[INFORMATION Boundary: Start]

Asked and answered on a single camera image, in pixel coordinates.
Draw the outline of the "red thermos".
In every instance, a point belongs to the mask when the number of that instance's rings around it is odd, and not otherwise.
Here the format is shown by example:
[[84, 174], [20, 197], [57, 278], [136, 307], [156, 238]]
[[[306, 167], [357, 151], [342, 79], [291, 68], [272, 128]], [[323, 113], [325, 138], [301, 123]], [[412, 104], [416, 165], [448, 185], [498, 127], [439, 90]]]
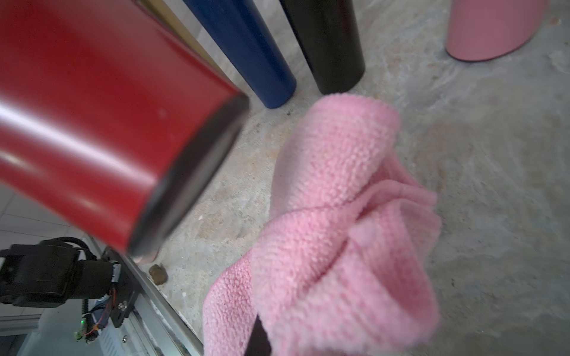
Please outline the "red thermos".
[[1, 3], [1, 180], [119, 252], [160, 248], [248, 108], [133, 1]]

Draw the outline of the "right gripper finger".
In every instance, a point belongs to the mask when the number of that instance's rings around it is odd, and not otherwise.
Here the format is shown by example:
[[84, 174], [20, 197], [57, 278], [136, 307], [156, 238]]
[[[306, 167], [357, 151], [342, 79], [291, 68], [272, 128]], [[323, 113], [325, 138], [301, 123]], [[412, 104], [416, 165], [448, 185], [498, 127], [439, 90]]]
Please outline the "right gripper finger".
[[254, 326], [244, 353], [245, 356], [270, 356], [272, 347], [263, 327], [260, 317], [257, 315]]

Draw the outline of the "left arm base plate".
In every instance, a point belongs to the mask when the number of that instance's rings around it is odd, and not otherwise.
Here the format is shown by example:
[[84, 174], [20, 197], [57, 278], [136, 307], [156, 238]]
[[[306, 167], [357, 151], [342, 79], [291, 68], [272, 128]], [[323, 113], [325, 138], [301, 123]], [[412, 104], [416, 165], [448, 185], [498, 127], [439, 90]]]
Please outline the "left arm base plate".
[[113, 306], [110, 319], [114, 327], [119, 328], [134, 310], [141, 288], [132, 268], [127, 265], [126, 258], [123, 258], [118, 252], [106, 247], [102, 254], [102, 260], [111, 263], [114, 268], [111, 279]]

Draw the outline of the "pink cloth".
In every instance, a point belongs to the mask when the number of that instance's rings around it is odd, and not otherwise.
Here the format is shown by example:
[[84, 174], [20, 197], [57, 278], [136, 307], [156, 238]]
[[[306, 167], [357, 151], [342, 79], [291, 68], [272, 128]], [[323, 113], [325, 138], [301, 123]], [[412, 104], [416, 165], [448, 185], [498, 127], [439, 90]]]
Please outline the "pink cloth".
[[267, 224], [204, 301], [206, 355], [244, 355], [256, 322], [274, 355], [380, 355], [432, 337], [424, 264], [442, 221], [396, 156], [399, 129], [390, 105], [347, 93], [298, 121]]

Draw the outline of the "black thermos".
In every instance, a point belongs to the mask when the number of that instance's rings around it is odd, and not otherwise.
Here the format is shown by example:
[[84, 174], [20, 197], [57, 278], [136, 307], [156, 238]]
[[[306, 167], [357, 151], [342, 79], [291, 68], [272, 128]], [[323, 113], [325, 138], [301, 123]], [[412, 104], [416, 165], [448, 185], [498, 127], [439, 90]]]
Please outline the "black thermos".
[[280, 0], [319, 91], [352, 89], [365, 59], [351, 0]]

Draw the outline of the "pink thermos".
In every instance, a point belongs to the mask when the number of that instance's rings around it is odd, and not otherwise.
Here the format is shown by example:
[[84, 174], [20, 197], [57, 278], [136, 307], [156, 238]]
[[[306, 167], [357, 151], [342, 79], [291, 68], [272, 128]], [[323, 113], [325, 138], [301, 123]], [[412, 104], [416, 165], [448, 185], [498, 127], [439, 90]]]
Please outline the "pink thermos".
[[454, 0], [445, 50], [464, 62], [505, 56], [536, 34], [548, 7], [547, 0]]

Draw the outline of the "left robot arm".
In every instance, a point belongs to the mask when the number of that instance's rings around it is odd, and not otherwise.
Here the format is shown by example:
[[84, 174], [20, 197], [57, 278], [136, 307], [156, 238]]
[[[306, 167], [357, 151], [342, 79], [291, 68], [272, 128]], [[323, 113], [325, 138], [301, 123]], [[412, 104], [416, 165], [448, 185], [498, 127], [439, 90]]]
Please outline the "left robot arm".
[[121, 267], [99, 259], [75, 237], [1, 250], [1, 303], [25, 308], [56, 308], [68, 300], [101, 298], [120, 279]]

[INFORMATION Boundary: End]

What is needed here is an exact copy of all the entries, without the pictures.

# SOLUTION
Asked and answered on a single camera image, in pixel coordinates.
Draw the outline of the "red thermos".
In every instance, a point belongs to the mask when the number of that instance's rings around it is odd, and not otherwise.
Here the format is shown by example:
[[84, 174], [20, 197], [57, 278], [136, 307], [156, 238]]
[[[306, 167], [357, 151], [342, 79], [291, 68], [272, 128]], [[323, 113], [325, 138], [301, 123]], [[412, 104], [416, 165], [448, 185], [498, 127], [439, 90]]]
Please outline the "red thermos".
[[1, 3], [1, 180], [119, 252], [160, 248], [248, 108], [133, 1]]

Draw the outline of the "right gripper finger".
In every instance, a point belongs to the mask when the number of that instance's rings around it is odd, and not otherwise.
Here the format is shown by example:
[[84, 174], [20, 197], [57, 278], [136, 307], [156, 238]]
[[[306, 167], [357, 151], [342, 79], [291, 68], [272, 128]], [[323, 113], [325, 138], [301, 123]], [[412, 104], [416, 165], [448, 185], [498, 127], [439, 90]]]
Please outline the "right gripper finger".
[[254, 326], [244, 353], [245, 356], [270, 356], [272, 347], [263, 327], [260, 317], [257, 315]]

Draw the outline of the "left arm base plate".
In every instance, a point belongs to the mask when the number of that instance's rings around it is odd, and not otherwise.
Here the format is shown by example:
[[84, 174], [20, 197], [57, 278], [136, 307], [156, 238]]
[[[306, 167], [357, 151], [342, 79], [291, 68], [272, 128]], [[323, 113], [325, 138], [301, 123]], [[412, 104], [416, 165], [448, 185], [498, 127], [439, 90]]]
Please outline the "left arm base plate".
[[113, 306], [110, 319], [114, 327], [119, 328], [134, 310], [141, 288], [132, 268], [127, 265], [126, 258], [123, 258], [118, 252], [106, 247], [102, 254], [102, 260], [111, 263], [114, 268], [111, 279]]

Draw the outline of the "pink cloth".
In every instance, a point belongs to the mask when the number of that instance's rings around it is odd, and not otherwise.
Here the format is shown by example:
[[84, 174], [20, 197], [57, 278], [136, 307], [156, 238]]
[[[306, 167], [357, 151], [342, 79], [291, 68], [272, 128]], [[323, 113], [325, 138], [301, 123]], [[412, 104], [416, 165], [448, 185], [498, 127], [439, 90]]]
Please outline the "pink cloth".
[[267, 224], [204, 301], [206, 355], [244, 355], [256, 322], [274, 355], [380, 355], [432, 337], [424, 264], [442, 221], [396, 156], [399, 129], [390, 105], [347, 93], [298, 121]]

Draw the outline of the "black thermos".
In every instance, a point belongs to the mask when the number of that instance's rings around it is odd, and not otherwise.
Here the format is shown by example:
[[84, 174], [20, 197], [57, 278], [136, 307], [156, 238]]
[[[306, 167], [357, 151], [342, 79], [291, 68], [272, 128]], [[323, 113], [325, 138], [301, 123]], [[412, 104], [416, 165], [448, 185], [498, 127], [439, 90]]]
Please outline the "black thermos".
[[280, 0], [319, 91], [352, 89], [365, 59], [351, 0]]

Draw the outline of the "pink thermos".
In every instance, a point belongs to the mask when the number of that instance's rings around it is odd, and not otherwise.
Here the format is shown by example:
[[84, 174], [20, 197], [57, 278], [136, 307], [156, 238]]
[[[306, 167], [357, 151], [342, 79], [291, 68], [272, 128]], [[323, 113], [325, 138], [301, 123]], [[412, 104], [416, 165], [448, 185], [498, 127], [439, 90]]]
Please outline the "pink thermos".
[[454, 0], [445, 50], [464, 62], [505, 56], [536, 34], [548, 7], [547, 0]]

Draw the outline of the "left robot arm".
In every instance, a point belongs to the mask when the number of that instance's rings around it is odd, and not otherwise.
Here the format is shown by example:
[[84, 174], [20, 197], [57, 278], [136, 307], [156, 238]]
[[[306, 167], [357, 151], [342, 79], [291, 68], [272, 128]], [[323, 113], [325, 138], [301, 123]], [[412, 104], [416, 165], [448, 185], [498, 127], [439, 90]]]
Please outline the "left robot arm".
[[121, 267], [99, 259], [75, 237], [1, 250], [1, 303], [25, 308], [56, 308], [68, 300], [101, 298], [120, 279]]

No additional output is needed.